### Task requirements
Which of the lines in the data below contain the string "left"? Copy each of them.
======
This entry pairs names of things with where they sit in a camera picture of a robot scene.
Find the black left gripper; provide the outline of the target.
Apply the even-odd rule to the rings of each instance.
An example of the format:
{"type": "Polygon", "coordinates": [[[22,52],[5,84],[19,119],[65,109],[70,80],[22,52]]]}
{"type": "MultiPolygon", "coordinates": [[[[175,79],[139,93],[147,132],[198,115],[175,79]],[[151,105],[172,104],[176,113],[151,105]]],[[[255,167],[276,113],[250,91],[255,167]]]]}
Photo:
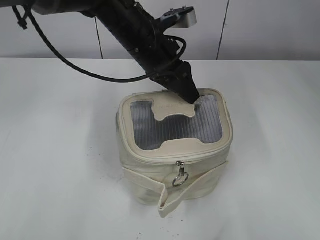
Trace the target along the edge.
{"type": "Polygon", "coordinates": [[[165,35],[157,24],[125,25],[124,48],[145,71],[145,75],[126,79],[125,82],[150,78],[187,103],[195,103],[199,92],[193,80],[191,65],[180,60],[186,47],[184,39],[165,35]]]}

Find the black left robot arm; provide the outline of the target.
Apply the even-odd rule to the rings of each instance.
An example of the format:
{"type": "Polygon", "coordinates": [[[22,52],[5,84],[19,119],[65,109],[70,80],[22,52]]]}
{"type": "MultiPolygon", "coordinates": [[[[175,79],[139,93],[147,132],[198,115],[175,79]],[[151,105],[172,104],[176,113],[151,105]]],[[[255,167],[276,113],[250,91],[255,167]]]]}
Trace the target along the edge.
======
### Solution for this problem
Find the black left gripper; provide the outline of the target.
Find the black left robot arm; provide the outline of the target.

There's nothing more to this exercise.